En Angleterre, la commune d’Enfield dans la banlieue nord de Londres va bientôt embaucher un agent d’un nouveau genre pour répondre à ses administrés.

Formulaires administratifs
Formulaires administratifs © Maxppp / Michel Labonne

Elle s’appelle Amelia, et c’est la fonctionnaire parfaite.

Et si demain, c'était elle qui s’occupait de vos papiers, certificats de naissance, actes de mariage, de l’inscription à l’école, des tarifs de la cantine, bref de toutes ces démarches d’autant plus pénibles qu’elles sont a priori tellement simples ?

Pour distribuer ce genre de formulaire, la commune d’Enfield va bientôt faire appel à la belle Amelia.

Blonde, les cheveux tirés en arrière, les yeux bleus, la bouche bien dessinée, sobrement habillée d’une chemise blanche et d’une veste noire, elle a tout d’un mannequin des pays de l’Est, impeccable et accueillante avec ça.

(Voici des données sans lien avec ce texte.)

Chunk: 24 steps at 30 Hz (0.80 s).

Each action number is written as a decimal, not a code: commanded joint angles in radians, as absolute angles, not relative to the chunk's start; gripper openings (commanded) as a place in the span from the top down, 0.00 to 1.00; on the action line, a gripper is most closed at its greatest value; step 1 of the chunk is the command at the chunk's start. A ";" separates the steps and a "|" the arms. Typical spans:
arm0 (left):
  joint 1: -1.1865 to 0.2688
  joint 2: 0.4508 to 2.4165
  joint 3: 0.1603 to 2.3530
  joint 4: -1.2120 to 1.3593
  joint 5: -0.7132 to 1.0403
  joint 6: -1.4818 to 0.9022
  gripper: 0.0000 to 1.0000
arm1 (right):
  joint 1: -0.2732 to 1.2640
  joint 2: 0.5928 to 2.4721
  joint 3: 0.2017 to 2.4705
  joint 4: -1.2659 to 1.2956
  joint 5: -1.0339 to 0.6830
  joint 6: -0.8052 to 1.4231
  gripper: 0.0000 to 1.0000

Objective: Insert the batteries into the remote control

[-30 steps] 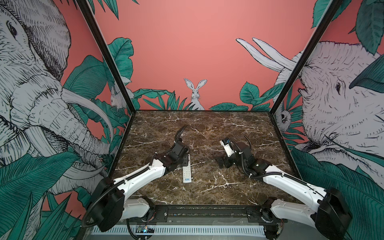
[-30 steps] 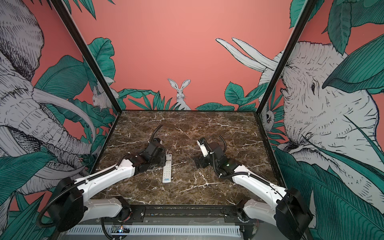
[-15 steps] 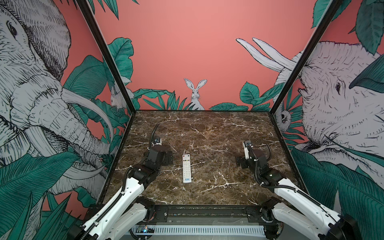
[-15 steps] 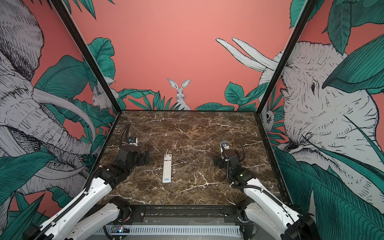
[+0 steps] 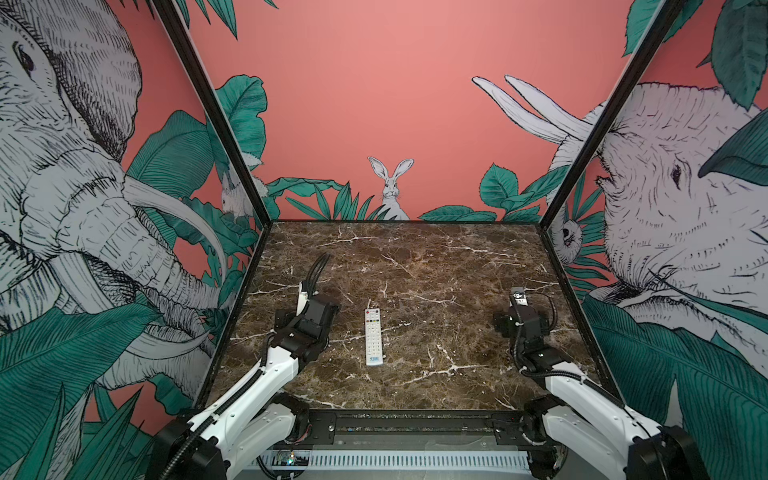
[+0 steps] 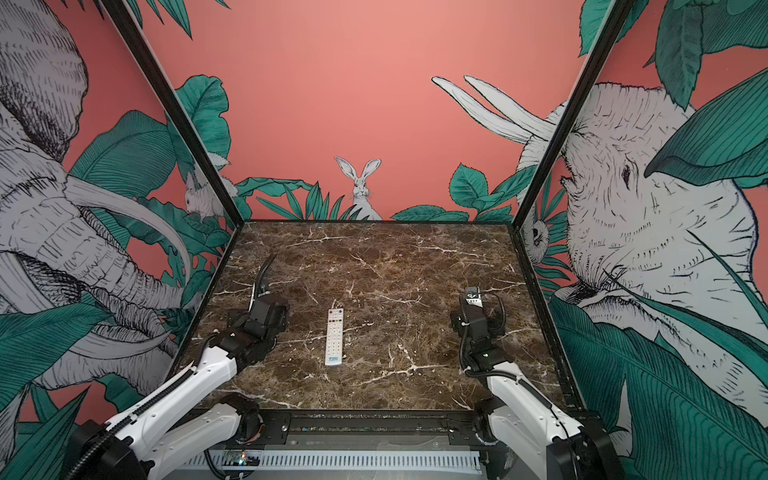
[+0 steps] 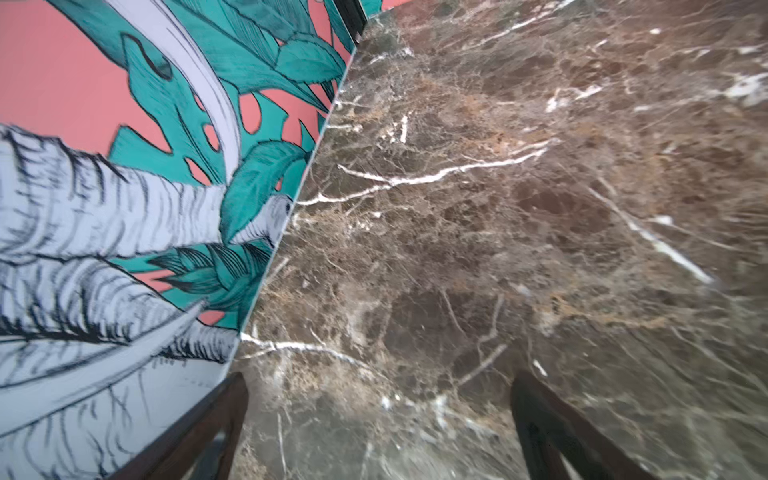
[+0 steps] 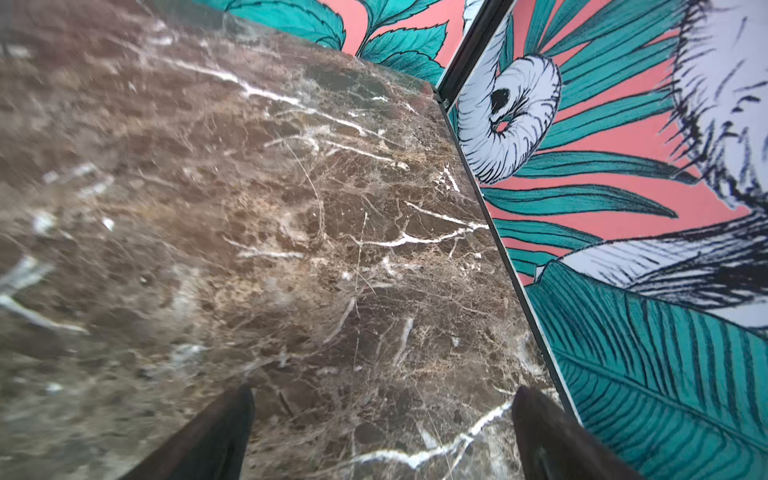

Elle est parfaite, parce que c’est un robot bien sûr, mais un robot nouvelle génération, dit cognitif.

C’est ce qui fait la fierté de ses concepteurs : les Américains d’IPsoft, entreprise d’intelligence artificielle.

Dans quelques semaines quand vous vous connecterez sur le site de la ville d’Enfield IPsoft vous le promet :

  • Amelia vous répondra dans un anglais parfait.
  • Elle comprendra le contexte dans lequel vous vous trouvez.
  • Elle décryptera certaines de vos émotions.
  • Et le plus impressionnant sans doute, c’est qu’elle ne cessera d’engranger des connaissances.

Un exemple. Il suffit de lui faire lire un passage de Wikipedia sur la banque JP Morgan pour qu’elle l’intègre aussitôt. Ensuite elle pourra vous ressortir la définition.

En somme, elle est meilleure qu'un employé humain. Elle n’est jamais en congé maladie, elle peut travailler le jour et la nuit et elle ne vous répond pas « ah bah ça va pas être possible hein » ou « vous arrivez trop tard hein » ou « fallait venir hier ! » Amelia vous répond toujours de manière positive.

Autant dire qu’un certain nombre de fonctionnaires ont du souci à se faire. Le robot Amelia peut remplacer des dizaines de milliers d’entre eux, probablement pour le mieux.

Pour l’heure, c’est évidemment l’argument que développent les entreprises qui poussent l’intelligence artificielle dans nos vies. L’autre étant que les employés mis au chômage pourront et devront se concentrer sur des formes de dialogue, de jugement et d’interactions plus subtiles.

Les fonctionnaires d’Enfield sont-ils prêts à cela ? Pas sûr.